What you have to do –
Your response should contain each line of the data that includes "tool".
====
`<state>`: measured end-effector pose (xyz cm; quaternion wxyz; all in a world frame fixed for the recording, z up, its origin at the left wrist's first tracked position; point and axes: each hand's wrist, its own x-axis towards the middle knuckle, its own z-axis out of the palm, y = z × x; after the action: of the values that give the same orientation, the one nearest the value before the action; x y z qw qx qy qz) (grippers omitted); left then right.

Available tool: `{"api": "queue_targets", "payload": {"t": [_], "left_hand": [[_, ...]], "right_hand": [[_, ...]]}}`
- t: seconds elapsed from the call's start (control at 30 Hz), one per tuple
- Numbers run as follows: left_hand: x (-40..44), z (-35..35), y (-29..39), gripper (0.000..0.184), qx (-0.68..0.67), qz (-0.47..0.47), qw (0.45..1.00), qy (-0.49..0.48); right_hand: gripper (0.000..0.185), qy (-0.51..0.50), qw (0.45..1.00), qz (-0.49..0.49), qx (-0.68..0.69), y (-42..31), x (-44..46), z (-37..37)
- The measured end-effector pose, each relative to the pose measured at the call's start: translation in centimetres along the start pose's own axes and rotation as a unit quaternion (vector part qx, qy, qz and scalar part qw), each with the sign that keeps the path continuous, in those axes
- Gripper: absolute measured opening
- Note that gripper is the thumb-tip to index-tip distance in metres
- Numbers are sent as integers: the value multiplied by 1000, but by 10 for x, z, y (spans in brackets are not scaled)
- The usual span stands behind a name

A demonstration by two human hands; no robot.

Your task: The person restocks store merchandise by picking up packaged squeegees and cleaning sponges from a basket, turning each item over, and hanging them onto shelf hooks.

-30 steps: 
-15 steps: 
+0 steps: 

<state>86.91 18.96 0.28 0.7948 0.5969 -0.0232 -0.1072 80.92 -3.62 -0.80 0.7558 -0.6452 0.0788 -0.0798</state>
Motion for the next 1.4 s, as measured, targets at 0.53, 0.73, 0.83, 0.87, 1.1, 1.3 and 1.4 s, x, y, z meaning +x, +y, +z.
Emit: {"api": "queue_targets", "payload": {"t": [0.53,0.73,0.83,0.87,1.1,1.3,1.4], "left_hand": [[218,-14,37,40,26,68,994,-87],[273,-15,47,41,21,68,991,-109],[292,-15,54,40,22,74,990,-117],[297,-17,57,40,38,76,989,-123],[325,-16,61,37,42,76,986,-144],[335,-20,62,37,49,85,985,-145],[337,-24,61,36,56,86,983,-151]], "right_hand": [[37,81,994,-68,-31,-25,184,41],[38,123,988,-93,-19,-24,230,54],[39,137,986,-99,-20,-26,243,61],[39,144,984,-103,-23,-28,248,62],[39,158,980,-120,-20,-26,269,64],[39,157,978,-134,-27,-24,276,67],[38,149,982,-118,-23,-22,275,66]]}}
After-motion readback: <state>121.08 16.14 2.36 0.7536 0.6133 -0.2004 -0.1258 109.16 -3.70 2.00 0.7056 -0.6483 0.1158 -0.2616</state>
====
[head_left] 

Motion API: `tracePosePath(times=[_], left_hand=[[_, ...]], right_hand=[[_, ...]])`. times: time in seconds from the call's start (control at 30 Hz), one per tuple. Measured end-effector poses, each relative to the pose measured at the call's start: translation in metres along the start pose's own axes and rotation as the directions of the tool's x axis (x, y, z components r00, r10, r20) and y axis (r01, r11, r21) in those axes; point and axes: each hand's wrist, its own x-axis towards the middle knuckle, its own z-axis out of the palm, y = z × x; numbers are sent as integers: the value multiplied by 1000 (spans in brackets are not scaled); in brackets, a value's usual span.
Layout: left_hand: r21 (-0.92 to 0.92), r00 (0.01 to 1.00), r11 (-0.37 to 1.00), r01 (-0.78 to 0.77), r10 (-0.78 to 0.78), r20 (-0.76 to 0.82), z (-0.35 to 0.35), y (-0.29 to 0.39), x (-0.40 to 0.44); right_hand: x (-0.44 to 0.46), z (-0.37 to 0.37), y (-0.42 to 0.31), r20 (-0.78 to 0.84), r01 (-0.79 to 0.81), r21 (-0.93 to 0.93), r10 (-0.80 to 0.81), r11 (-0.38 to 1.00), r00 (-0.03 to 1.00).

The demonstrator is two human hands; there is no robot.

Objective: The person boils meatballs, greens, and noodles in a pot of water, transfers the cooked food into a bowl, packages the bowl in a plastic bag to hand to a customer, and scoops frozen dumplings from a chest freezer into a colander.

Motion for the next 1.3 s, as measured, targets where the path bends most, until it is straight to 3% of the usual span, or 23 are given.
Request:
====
Result of this exercise –
Available tool: `{"api": "queue_targets", "payload": {"t": [_], "left_hand": [[_, ...]], "right_hand": [[_, ...]]}}`
Motion API: `tracePosePath(times=[_], left_hand=[[_, ...]], right_hand=[[_, ...]])`. times: time in seconds from the call's start (control at 30 Hz), one per tuple. Measured end-effector poses, each relative to the pose measured at the call's start: translation in metres along the start pose's own axes and rotation as the directions of the tool's x axis (x, y, z components r00, r10, r20) and y axis (r01, r11, r21) in those axes; point and axes: each hand's wrist, its own x-axis towards the middle knuckle, its own z-axis out of the palm, y = z × x; numbers are sent as integers: the value multiplied by 1000 (spans in brackets are not scaled); in brackets, a value's usual span.

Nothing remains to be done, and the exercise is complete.